HOW TO COMPLETE THIS TASK
Only the lines below, from the one with "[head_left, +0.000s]" through the one with "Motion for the", are to be written out, exactly.

· · ·

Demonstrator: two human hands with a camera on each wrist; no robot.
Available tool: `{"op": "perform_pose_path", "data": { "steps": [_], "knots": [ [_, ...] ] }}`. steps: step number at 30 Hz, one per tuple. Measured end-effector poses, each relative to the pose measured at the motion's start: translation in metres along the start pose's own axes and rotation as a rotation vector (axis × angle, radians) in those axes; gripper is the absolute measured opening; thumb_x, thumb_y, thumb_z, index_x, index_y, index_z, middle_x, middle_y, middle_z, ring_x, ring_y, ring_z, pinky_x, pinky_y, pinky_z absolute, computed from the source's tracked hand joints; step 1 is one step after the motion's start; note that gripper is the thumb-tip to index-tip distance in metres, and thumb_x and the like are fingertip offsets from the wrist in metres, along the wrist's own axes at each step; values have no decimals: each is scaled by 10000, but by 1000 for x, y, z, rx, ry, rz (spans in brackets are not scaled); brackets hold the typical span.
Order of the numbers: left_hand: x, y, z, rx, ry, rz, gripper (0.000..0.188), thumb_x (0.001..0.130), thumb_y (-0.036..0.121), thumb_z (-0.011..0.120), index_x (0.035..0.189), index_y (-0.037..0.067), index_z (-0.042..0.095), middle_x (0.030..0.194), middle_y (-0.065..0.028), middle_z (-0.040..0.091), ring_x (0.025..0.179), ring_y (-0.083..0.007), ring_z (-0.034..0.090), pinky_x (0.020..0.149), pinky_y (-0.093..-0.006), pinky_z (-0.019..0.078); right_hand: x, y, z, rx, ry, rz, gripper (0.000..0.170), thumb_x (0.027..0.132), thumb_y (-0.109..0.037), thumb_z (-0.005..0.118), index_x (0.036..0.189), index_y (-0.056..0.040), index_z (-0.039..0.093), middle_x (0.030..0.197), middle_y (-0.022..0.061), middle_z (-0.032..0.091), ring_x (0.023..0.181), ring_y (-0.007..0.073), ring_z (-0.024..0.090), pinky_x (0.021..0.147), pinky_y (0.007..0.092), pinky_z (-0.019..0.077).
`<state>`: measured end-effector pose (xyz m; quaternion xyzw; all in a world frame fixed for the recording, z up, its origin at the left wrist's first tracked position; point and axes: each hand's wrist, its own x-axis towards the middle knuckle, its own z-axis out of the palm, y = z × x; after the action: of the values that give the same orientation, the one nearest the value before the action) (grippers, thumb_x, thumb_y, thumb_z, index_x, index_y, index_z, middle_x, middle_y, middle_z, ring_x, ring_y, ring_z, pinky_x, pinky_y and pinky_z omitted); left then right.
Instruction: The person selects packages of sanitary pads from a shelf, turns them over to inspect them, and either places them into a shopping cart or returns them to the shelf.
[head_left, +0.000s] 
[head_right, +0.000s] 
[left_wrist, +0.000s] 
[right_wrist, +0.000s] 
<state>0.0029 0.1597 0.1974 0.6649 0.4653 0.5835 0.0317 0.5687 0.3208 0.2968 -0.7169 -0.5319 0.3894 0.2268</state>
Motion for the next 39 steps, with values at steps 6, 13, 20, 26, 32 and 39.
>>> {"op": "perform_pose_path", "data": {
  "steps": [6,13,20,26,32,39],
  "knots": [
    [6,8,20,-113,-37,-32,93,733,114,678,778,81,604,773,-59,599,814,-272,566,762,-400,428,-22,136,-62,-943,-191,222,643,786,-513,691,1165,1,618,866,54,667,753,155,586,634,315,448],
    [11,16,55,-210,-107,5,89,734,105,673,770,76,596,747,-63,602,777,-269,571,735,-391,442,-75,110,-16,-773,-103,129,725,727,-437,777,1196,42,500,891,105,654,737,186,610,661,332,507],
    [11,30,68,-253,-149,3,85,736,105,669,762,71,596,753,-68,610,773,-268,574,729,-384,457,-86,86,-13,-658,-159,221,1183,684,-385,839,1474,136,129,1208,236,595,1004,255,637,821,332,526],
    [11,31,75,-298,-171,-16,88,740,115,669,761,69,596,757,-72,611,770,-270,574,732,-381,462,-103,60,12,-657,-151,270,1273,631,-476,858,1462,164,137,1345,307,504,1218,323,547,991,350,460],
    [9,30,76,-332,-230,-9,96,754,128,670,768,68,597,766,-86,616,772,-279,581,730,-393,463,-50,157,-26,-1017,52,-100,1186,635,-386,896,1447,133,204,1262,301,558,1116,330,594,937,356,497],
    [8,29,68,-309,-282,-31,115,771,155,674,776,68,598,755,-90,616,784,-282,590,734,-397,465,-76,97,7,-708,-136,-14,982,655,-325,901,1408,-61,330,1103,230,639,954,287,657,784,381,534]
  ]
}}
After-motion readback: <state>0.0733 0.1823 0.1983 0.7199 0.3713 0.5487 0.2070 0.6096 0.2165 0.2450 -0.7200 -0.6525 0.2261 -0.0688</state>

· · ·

REPLY TO THE EXERCISE
[head_left, +0.000s] 
[head_right, +0.000s] 
[left_wrist, +0.000s] 
[right_wrist, +0.000s] 
<state>0.0029 0.1597 0.1974 0.6649 0.4653 0.5835 0.0317 0.5687 0.3208 0.2968 -0.7169 -0.5319 0.3894 0.2268</state>
Motion for the next 39 steps, with values at steps 6, 13, 20, 26, 32 and 39.

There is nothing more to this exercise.